# Brief
From the material below, reproduce exactly the stretch of lines that begins with the line holding "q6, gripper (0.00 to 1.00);" and ends with the line holding "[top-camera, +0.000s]", skipping the pictures.
==== Data for review ====
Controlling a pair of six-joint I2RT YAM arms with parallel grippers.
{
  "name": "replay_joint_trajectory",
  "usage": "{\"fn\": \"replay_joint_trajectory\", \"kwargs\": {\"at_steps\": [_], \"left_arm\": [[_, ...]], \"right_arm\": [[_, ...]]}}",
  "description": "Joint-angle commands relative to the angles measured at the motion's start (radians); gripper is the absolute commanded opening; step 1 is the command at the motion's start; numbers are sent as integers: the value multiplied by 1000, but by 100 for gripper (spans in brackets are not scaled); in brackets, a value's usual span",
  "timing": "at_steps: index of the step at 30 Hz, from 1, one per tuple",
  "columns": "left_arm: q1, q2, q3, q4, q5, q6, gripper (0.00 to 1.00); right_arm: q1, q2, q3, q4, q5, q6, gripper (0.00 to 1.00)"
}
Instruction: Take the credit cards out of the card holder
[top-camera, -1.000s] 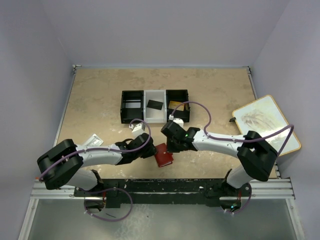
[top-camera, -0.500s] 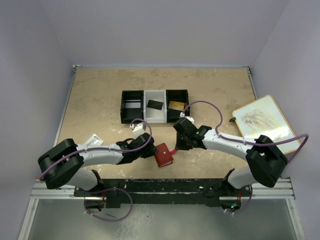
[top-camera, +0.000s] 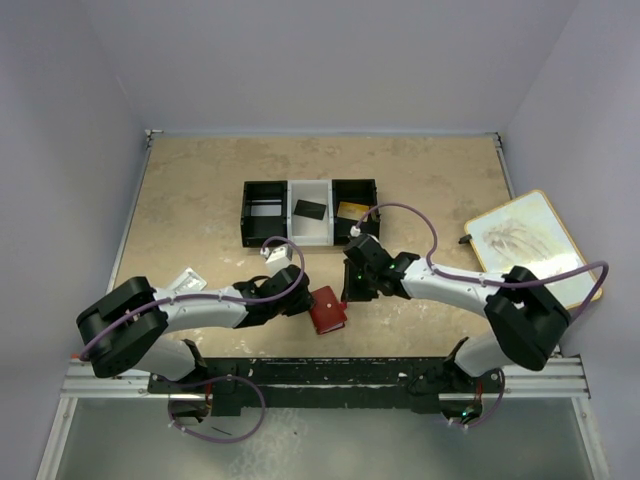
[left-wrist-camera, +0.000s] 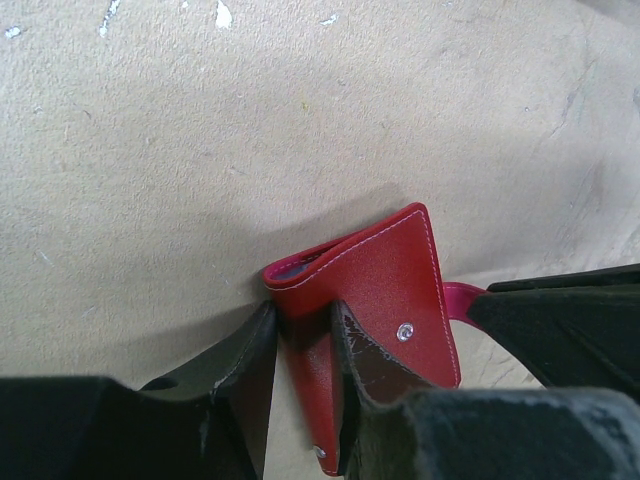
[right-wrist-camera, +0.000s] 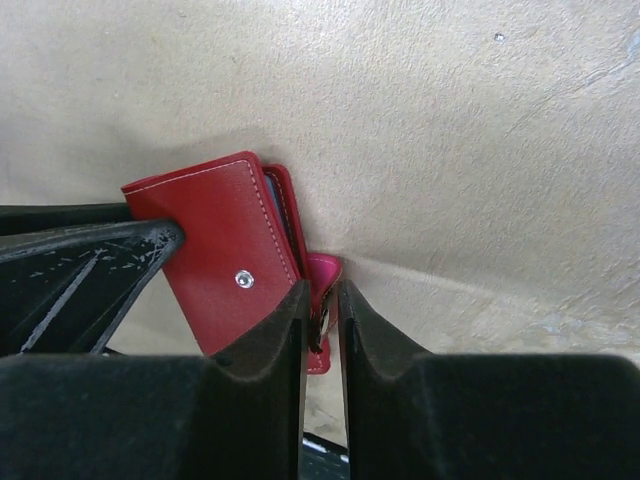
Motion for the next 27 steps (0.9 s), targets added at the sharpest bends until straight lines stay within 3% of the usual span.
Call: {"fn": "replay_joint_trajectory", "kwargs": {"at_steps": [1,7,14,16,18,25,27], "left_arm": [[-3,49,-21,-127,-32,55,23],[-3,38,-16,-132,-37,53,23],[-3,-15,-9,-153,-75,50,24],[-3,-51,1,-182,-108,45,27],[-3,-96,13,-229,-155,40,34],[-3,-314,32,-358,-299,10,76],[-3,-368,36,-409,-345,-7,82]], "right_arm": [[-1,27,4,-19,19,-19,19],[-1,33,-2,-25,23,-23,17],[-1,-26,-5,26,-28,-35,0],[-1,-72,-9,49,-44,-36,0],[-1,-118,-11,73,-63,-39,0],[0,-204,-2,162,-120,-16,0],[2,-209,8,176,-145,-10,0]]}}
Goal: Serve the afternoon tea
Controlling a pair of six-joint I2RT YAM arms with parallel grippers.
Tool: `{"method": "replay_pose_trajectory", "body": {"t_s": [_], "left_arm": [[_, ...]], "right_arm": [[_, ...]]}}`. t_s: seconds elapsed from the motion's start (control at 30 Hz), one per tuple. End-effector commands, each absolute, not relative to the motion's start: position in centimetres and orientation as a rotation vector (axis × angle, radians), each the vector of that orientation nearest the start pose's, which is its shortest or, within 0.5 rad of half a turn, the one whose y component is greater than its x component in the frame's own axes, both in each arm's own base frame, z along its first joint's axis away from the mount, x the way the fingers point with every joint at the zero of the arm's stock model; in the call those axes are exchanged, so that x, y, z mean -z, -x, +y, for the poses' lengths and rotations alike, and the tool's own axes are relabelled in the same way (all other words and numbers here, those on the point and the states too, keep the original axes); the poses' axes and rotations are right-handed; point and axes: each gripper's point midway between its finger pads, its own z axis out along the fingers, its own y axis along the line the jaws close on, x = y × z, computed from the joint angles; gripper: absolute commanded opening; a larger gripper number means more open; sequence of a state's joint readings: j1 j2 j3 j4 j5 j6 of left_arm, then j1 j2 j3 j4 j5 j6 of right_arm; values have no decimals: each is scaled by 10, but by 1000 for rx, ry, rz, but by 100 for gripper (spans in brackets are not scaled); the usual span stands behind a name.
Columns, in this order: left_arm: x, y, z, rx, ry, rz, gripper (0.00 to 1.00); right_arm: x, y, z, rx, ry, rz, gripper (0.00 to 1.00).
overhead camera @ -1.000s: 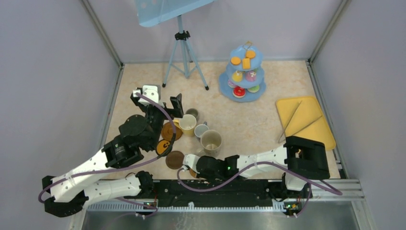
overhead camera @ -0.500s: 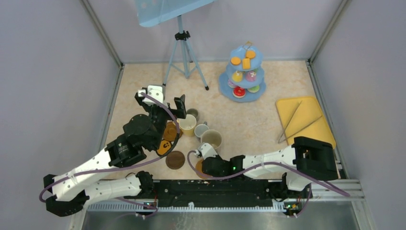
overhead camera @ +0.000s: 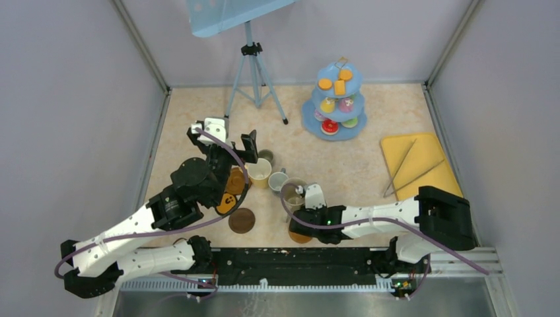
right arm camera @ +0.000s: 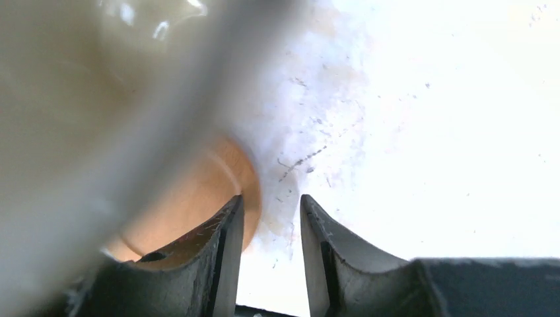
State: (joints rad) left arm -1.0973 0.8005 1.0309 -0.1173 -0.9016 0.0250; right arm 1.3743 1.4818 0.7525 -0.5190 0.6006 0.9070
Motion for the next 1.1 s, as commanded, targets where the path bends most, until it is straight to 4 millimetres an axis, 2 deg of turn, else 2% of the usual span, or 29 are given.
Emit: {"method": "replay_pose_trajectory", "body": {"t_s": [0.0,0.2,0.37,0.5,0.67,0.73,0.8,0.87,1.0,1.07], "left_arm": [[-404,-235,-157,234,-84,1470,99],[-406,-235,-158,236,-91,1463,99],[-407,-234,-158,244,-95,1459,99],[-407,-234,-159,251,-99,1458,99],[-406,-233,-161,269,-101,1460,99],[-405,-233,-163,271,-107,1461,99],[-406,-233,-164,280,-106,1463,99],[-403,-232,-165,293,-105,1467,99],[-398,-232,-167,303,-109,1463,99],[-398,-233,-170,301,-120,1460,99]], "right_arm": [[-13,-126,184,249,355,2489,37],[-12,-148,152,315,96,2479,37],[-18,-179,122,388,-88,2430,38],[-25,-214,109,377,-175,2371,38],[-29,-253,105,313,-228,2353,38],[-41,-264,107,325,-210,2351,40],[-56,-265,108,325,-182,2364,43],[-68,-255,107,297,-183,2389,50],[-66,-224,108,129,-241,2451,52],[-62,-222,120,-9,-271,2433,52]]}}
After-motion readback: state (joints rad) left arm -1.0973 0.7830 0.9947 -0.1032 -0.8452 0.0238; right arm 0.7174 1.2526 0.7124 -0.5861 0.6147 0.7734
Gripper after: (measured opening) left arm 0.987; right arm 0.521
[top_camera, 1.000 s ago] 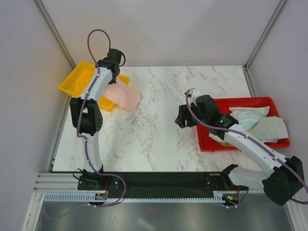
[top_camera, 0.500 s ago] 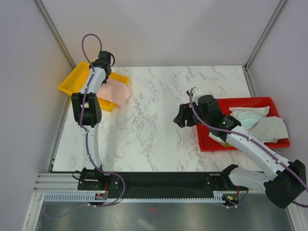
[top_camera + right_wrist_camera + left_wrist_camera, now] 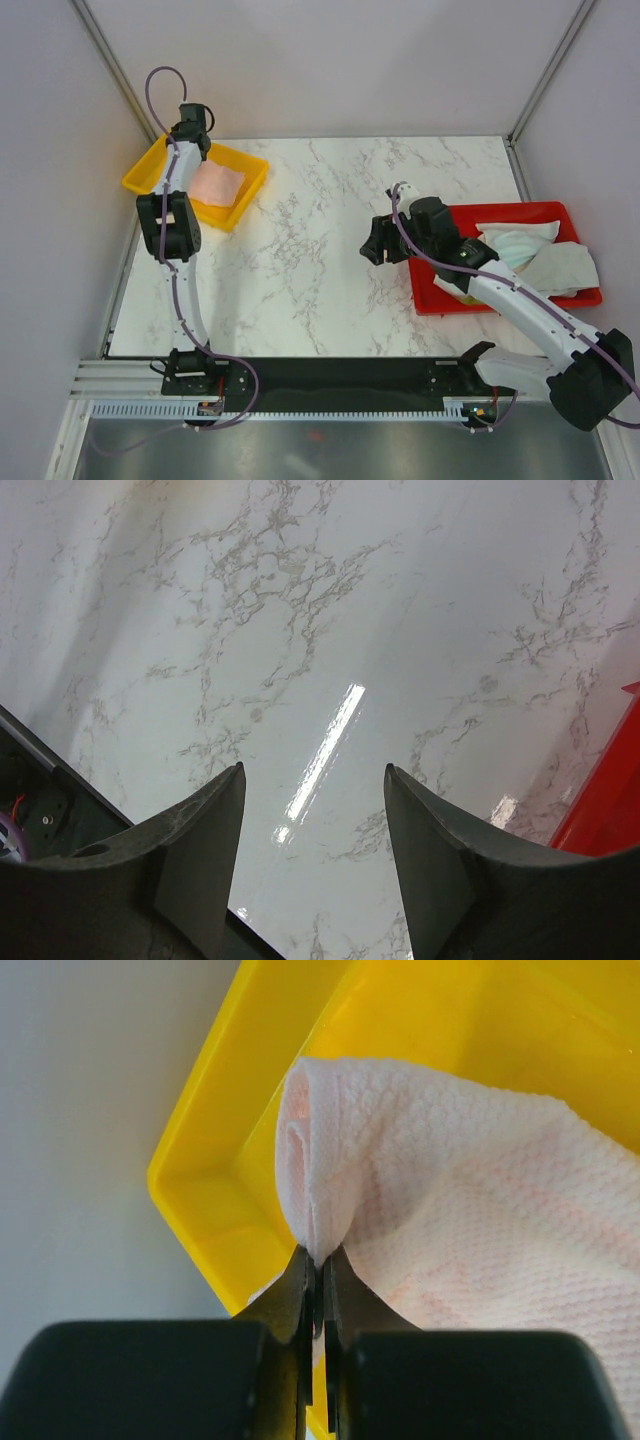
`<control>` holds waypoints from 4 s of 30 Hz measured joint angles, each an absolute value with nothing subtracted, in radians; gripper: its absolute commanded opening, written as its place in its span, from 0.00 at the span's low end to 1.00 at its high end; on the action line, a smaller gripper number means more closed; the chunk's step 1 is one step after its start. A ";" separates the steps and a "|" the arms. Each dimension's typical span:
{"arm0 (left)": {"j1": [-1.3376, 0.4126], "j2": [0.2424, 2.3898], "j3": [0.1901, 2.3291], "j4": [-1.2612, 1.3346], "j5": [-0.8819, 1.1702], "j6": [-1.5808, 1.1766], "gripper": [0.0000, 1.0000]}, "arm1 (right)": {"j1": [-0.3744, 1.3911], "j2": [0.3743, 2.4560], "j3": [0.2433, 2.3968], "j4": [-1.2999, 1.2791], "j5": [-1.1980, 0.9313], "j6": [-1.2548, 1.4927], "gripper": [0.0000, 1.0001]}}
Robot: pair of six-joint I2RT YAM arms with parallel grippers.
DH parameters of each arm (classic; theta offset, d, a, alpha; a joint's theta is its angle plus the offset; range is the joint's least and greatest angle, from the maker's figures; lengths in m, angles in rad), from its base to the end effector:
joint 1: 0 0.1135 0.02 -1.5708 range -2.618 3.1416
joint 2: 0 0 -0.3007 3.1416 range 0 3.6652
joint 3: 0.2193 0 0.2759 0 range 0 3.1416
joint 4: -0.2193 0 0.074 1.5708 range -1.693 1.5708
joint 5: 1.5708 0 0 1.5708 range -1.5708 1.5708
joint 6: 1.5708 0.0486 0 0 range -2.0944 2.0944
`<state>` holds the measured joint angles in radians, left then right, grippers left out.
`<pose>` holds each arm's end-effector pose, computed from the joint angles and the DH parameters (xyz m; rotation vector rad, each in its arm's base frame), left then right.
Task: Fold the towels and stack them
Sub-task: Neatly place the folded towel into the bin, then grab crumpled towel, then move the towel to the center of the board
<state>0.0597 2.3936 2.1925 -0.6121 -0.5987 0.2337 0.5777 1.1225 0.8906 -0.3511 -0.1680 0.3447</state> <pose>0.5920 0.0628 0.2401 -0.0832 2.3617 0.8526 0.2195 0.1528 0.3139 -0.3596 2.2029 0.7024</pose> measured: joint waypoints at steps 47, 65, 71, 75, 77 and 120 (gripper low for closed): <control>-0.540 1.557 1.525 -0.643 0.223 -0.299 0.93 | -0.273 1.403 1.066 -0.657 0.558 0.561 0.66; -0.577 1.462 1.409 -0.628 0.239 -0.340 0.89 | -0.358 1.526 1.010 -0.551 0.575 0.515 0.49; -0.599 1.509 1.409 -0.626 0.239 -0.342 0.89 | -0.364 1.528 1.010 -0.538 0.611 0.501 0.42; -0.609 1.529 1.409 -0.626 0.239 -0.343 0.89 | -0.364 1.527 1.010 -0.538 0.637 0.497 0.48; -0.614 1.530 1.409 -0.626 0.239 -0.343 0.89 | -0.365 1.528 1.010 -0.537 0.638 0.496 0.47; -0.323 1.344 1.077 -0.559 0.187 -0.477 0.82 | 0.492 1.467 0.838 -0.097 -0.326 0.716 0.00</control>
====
# Output
  "columns": "left_arm: q1, q2, q3, q4, q5, q6, gripper (0.00 to 1.00); right_arm: q1, q2, q3, q4, q5, q6, gripper (0.00 to 1.00)"
}
Instruction: Take the credit cards out of the card holder
[top-camera, -1.000s] 
[top-camera, -0.500s] 
[top-camera, +0.000s] 

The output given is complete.